WHAT IS NEEDED -
Beginning with the line that contains "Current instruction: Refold", transcribe the rest of the listing below exactly, including its last line, and exclude any pictures.

RECORDED DATA -
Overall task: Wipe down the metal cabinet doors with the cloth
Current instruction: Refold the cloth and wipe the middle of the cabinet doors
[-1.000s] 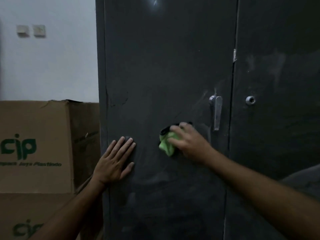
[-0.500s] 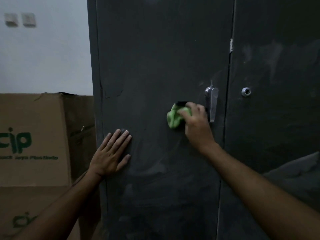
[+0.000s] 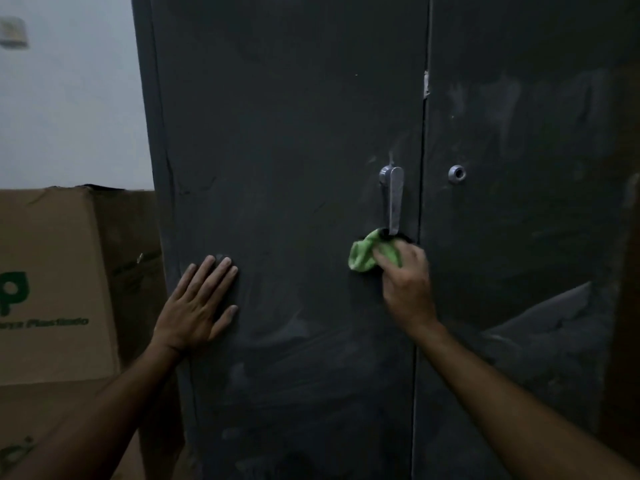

RESULT -
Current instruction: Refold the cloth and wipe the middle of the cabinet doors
[-1.000s] 
[-0.500s] 
[+0.000s] 

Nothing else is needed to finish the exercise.